**THE PROBLEM:** In the listing below, find the line holding "cup**? Each instance should receive its own outline." and the line holding "floor**? Each instance should receive its own outline.". Write out those two lines and all lines between, exactly, and nothing more.
◆ ◆ ◆ ◆
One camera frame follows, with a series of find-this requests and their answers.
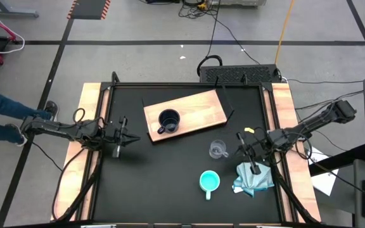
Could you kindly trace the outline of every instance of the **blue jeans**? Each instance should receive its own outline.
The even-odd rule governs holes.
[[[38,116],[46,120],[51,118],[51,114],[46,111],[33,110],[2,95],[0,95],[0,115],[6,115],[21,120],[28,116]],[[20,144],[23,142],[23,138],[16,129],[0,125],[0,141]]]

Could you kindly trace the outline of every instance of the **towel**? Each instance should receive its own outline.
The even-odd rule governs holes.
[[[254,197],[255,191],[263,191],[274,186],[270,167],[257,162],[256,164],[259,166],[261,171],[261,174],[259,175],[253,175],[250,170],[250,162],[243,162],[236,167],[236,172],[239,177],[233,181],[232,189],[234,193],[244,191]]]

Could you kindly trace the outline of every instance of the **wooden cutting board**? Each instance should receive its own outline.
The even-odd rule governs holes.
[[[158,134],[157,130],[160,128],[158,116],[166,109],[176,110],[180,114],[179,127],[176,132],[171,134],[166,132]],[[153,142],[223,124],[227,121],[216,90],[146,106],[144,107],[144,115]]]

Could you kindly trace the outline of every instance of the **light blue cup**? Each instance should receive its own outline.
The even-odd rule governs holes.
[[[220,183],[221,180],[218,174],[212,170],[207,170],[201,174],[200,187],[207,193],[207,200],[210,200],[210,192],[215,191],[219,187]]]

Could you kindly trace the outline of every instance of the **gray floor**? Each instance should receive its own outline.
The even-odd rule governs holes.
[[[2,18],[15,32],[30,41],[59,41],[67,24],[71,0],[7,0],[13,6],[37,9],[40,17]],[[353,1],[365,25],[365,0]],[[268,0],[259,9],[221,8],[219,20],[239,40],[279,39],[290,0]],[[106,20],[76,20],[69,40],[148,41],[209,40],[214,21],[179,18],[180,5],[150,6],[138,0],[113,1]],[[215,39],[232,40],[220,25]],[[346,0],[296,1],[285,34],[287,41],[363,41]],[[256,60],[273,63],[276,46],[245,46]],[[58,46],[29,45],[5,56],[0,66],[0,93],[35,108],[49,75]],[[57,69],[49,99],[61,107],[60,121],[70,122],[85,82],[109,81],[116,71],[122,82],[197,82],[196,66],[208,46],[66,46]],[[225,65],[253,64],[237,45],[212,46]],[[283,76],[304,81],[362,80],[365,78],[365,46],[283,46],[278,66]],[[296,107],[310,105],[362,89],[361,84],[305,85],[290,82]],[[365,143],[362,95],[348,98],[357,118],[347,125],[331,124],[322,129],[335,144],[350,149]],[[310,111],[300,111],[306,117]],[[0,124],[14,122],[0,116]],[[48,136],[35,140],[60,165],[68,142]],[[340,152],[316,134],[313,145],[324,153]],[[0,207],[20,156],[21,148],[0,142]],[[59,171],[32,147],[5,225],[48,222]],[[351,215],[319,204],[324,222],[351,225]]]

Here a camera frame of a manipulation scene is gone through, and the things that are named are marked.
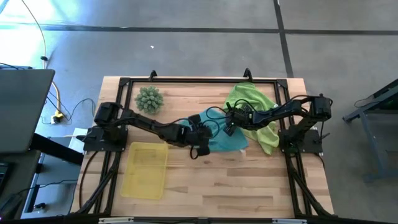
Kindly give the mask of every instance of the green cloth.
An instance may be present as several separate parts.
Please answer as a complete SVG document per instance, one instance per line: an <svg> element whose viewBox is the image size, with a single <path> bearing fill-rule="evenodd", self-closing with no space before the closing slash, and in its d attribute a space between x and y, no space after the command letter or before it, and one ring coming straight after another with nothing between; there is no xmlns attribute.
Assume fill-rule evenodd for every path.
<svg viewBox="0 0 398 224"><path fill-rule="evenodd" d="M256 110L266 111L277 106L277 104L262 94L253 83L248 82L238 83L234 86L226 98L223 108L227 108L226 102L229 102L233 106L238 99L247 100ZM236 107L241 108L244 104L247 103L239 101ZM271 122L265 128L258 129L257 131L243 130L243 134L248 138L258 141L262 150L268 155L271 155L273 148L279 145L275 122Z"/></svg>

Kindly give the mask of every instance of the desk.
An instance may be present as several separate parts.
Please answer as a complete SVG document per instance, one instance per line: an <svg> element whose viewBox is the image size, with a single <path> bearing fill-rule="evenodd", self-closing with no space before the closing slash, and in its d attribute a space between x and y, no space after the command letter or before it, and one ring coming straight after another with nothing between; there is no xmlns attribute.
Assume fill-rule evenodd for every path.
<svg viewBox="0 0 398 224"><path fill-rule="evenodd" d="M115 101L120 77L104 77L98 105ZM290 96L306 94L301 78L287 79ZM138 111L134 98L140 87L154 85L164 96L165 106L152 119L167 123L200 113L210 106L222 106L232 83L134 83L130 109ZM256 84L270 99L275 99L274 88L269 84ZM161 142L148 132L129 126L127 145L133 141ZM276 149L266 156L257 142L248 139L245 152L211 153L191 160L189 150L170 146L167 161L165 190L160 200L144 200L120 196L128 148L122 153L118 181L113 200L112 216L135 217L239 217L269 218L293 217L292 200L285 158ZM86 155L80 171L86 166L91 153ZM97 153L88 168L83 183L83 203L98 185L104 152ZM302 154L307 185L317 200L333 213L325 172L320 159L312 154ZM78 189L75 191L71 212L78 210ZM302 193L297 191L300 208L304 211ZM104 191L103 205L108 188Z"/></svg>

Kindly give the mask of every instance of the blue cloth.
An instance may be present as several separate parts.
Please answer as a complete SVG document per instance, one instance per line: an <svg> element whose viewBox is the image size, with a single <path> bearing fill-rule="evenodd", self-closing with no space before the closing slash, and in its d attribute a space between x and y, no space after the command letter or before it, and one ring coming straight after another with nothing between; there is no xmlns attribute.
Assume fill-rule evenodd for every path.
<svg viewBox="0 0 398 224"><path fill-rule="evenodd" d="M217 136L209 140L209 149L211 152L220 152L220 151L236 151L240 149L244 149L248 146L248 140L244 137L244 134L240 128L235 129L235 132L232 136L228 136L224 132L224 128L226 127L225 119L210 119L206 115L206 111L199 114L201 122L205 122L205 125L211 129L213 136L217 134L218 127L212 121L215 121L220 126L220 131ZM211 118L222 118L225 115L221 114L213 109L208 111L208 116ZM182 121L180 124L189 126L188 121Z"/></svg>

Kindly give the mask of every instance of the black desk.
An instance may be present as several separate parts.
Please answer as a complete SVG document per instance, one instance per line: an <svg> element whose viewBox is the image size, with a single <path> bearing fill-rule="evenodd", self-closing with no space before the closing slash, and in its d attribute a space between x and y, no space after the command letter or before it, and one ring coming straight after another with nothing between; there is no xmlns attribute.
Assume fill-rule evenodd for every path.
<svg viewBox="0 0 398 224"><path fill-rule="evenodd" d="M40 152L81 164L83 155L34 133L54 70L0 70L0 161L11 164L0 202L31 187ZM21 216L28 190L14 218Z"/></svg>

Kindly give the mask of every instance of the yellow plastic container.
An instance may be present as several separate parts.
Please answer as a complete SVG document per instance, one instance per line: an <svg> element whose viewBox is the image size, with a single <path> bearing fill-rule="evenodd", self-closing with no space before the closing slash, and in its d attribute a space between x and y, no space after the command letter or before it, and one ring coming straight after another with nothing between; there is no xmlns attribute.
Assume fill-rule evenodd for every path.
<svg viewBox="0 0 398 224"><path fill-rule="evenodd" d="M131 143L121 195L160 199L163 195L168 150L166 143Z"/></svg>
◆ ◆ ◆ ◆
**RESPONSE TO THE EXERCISE:**
Could you kindly trace the outline of every instance of the **light blue cup**? Each instance should receive its own outline.
The even-odd rule governs holes.
[[[220,183],[221,180],[218,174],[212,170],[207,170],[201,174],[200,187],[207,193],[207,200],[210,200],[210,192],[215,191],[219,187]]]

Could you kindly trace the outline of every instance of the **gray floor**? Each instance should receive its own outline.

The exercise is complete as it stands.